三栄コーポレーション<8119>21/3期3Qの業績は回復。当研究所の業績予想を増額

2021/03/16

21/3期3Qの業績は回復。当研究所の業績予想を増額

アップデートレポート
(株)QUICK 堀内 敏成

21/3期3Q累計では営業赤字も3Qにかけ改善傾向
21/3期3Q累計の連結業績は、売上高が236.5億円(前年同期比25.4%減)、営業損益が6.3億円の赤字(前年同期は11.9億円の黒字)となった。新型コロナの世界的感染拡大に伴う個人消費の大幅な落ち込みなどの影響で、売上高は大幅に減少。固定費負担などで営業損益以下、大幅な赤字となった。
しかし、3Q3カ月は、売上高が93.7億円(同13.0%減)、営業利益が1.8億円(同68.5%減)となり、営業損益は3四半期ぶりに黒字に転換。
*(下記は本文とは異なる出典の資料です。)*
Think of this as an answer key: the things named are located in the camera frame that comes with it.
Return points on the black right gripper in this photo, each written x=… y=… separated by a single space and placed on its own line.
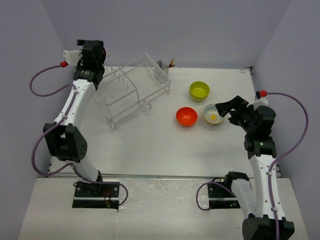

「巣ごもり需要」の増加などを背景に家具家庭用品事業や家電事業の営業損益が1Qおよび2Qとの対比で改善。これらを踏まえ会社側は、21/3期通期の連結業績見通しを上方修正した。

当研究所の21/3期、22/3期の予想を上方修正
企業価値研究所でも、21/3期および22/3期の連結業績予想を下表の通り上方修正する。22年にかけては、主要国政府による景気浮揚策が継続するほか、新型コロナのワクチン接種も進展し、世界景気は回復に向かう見通し。こうした経営環境の改善が同社の業績改善を後押ししよう。
また、新型コロナの感染が拡大する以前に同社は、コスト構造改革、新しいブランドや販路の開発・強化などの先行投資、ブランド事業の立て直しなどに注力してきた。これらビジネスモデル再構築の取り組みは、「アフターコロナ」の社会変化の中にあっても、引き続き同社の収益改善に貢献しよう。直近の取り組みでは、「Our EARTH Project」など環境重視の展開に注目したい。